穿过枯林边缘时,他速度没减,走到草坡时停了一下,侧身绕过一段烧焦的树根,换了一条更靠东的路线。
陈越跟过去,看到了地上的痕迹——草茎倒伏的方向朝东南,不是他昨天走的路。
“你早上回来走的是这边?”
“那边不能走了。”梁勇的声音从前面传来,不大,“天亮之后,我在通风口外面的坡上站了一会儿。往北看,林子是灰的。往南看,那片草坡上有什么东西动过。”他没回头,“不是人,也不是风。”
陈越加快两步,和他并肩。“是什么?”
梁勇沉默了一会儿。“草倒了一片,不宽,大约两个人并排的宽度,从坡顶一直延伸到通风口方向。像是有什么东西从上面拖下来的。不是走,是拖。”他把话停在那里,没往下说,“然后我换了这条路回来。”
脚下的草坡走完,他们进入了一片没被烧过的林子。树冠重新合拢,遮住了一半以上的光线。陈越注意到沿途有几棵树上的痕迹——不是刀刻的,是树枝被人折断了,断口朝下,朝着同一个方向,大约每隔十几步就有一处。是路标。
“这些是你们来的时候做的?”
“不是。”梁勇说,“我下来的时候没有看到。”他放慢脚步,走到最近一棵被折枝的树前,用手捏了一下断口。“断口干了,不是今天弄的,也不是昨天。”
陈越走到另一棵有同样痕迹的树前,摸了摸断口下方的树皮——树皮没有刮痕,说明折枝的人不是用手掰断的,而是用绳子拉断的。断口边缘不平整,是被缠绕后拉断的。他站在那里,看着那个断口,又沿着树干的根部往下看了一眼,树根旁边的泥土微微隆起,被什么东西翻动过。
“如果这标记是别人留的,”梁勇的声音从几米外传来,“那这个人在你们来之前就已经走过这条路了。”
“岛上的人。”
梁勇停了一下脚步。“我以为岛上只有你们。”
陈越没回答。
树林前面忽然出现了一片空地。空地的边缘,一棵倒下的树干横在那里。树干表面的苔藓被刮掉了一大片,露出浅色的木质,上面刻着一个符号。一个圆,中间一条竖线穿过,竖线下面有一横。
和梁勇在石门上看到的标志一模一样。
陈越蹲在树干前面,伸手摸了一下刻痕的边缘。边缘是光滑的,不是新刻的,也不是很久以前的。干了,但没发黑,介于新旧之间。他收回手,站起来。
“你昨天看到的那扇门上,刻的是这个?”
“一模一样。”梁勇说,目光没离开那个符号,“但是门上的刻痕比这个更深,边缘更整齐。”
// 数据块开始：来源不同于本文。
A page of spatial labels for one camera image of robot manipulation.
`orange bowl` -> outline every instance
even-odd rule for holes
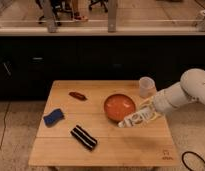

陈越站在倒下的树干前看了很久,然后转头往回看了一眼他们来的路。风吹过来,透过树冠之间的空隙,他看到远处树梢晃动的节奏和脚下的灌木丛不一致——树梢在动,灌木丛没有。风在高处,低处没有风。
他在那里站了片刻。“回营地。”
梁勇没说话,转身跟在陈越后面往回走。陈越的速度比来时快了很多。梁勇在身后紧跟,没问原因。
走过草坡时,陈越放慢了脚步,在边缘站了一会儿,往下看了一会儿。草坡上什么也没有,但是草茎的朝向多了一个方向的变化——有一片草倒向西边,和风的来向不一致。
他蹲下来,用手拨开那片倒伏的草,看到草根旁边的泥地里,嵌着半枚浅浅的印痕。边缘模糊,形状不规则,不像是靴子,也不像是赤脚。他把印痕留在地上,用旁边的枯叶盖住了。
回到营地时,已过正午。沈暖站在门口,手边放着一碗凉水。看到陈越回来,她没问去了哪里,只是把碗端起来递给他。陈越接过来喝了,把空碗放在井沿上。
“把老六和阿生叫出来。”他说。
沈暖看了他几秒,转身去了。老六和阿生被带到营地中央的空地上站着。老六的手臂上还缠着布条,阿生的衣服上还沾着通风口下的泥土。陈越走到那棵倒下的树干面前,用手指在地上画了一个符号——圆,竖线穿过,下面一横。
“你们以前见过这个符号吗?”
老六看了三秒。“没有。”
“昨晚在通道里面,你看到什么了?”
“我没看到门。”老六说,“我走在队伍中间,没到最前面去。”
阿生的目光在符号上停留了一会儿,然后移开了。“我也没看到。”
陈越站在那里,看着他们两个人的脸。老六说话的时候眼睛没回避,阿生说完话后嘴角微微动了一下。
他转身往关押马克的棚屋走去,掀开帘子钻了进去。马克坐在里面,看到陈越进来,听到他开口说了一句:“你以前见过这个符号吗?”